Arthur Rathburn faces sentencing for fraud and shipping hazardous material.
The sale of human remains is unusual but mostly legal, especially when body parts are used for medical training. But Rathburn was convicted in January of failing to disclose to professional associations that bodies had tested positive for disease, such as HIV and hepatitis C.
Federal prosecutors are seeking a 14-year prison term. The hearing began Monday and will resume Tuesday.
FBI agent Paul Johnson explained to a judge that Rathburn acquired cadavers from Biological Resource Center in Illinois and then made parts available for medical training.
Johnson said Rathburn later was supposed to cremate the bodies and turn the remains over to families. But the agent said Rathburn's employees told him that families sometimes got "something else" if parts were still valuable.
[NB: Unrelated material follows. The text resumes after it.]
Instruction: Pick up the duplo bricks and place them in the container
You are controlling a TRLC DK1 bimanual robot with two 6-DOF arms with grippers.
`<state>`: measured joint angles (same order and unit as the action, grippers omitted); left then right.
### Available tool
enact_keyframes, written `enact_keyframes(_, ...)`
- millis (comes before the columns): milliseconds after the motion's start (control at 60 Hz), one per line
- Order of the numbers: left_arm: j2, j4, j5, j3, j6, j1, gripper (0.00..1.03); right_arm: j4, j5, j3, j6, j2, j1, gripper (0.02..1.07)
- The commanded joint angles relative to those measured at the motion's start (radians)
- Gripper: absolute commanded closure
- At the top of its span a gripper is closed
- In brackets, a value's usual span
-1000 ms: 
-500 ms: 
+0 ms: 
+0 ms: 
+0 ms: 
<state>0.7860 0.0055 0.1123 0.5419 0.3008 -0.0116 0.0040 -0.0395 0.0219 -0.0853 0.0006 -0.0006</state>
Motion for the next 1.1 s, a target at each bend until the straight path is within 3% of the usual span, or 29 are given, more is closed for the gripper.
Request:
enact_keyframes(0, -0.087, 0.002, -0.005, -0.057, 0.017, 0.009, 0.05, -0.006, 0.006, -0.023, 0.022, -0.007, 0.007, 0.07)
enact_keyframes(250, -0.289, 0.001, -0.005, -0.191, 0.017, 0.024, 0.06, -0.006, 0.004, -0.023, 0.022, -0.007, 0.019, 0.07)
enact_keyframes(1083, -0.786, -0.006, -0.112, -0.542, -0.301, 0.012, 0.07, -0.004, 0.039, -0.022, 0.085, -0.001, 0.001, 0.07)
Tracy Smolka of Kankakee, Illinois, was allowed to speak in court as a victim. Her father died in 2010 of amyotrophic lateral sclerosis, or ALS, and his body was supposed to be used for research before cremation.
Randolph Wright's body didn't have infectious diseases. But Smolka said she had no idea that his head was sold to Rathburn for $500 until investigators found it while searching a warehouse.
She called it "vile, disgusting and reprehensible."
"You can burn in hell," Smolka told Rathburn.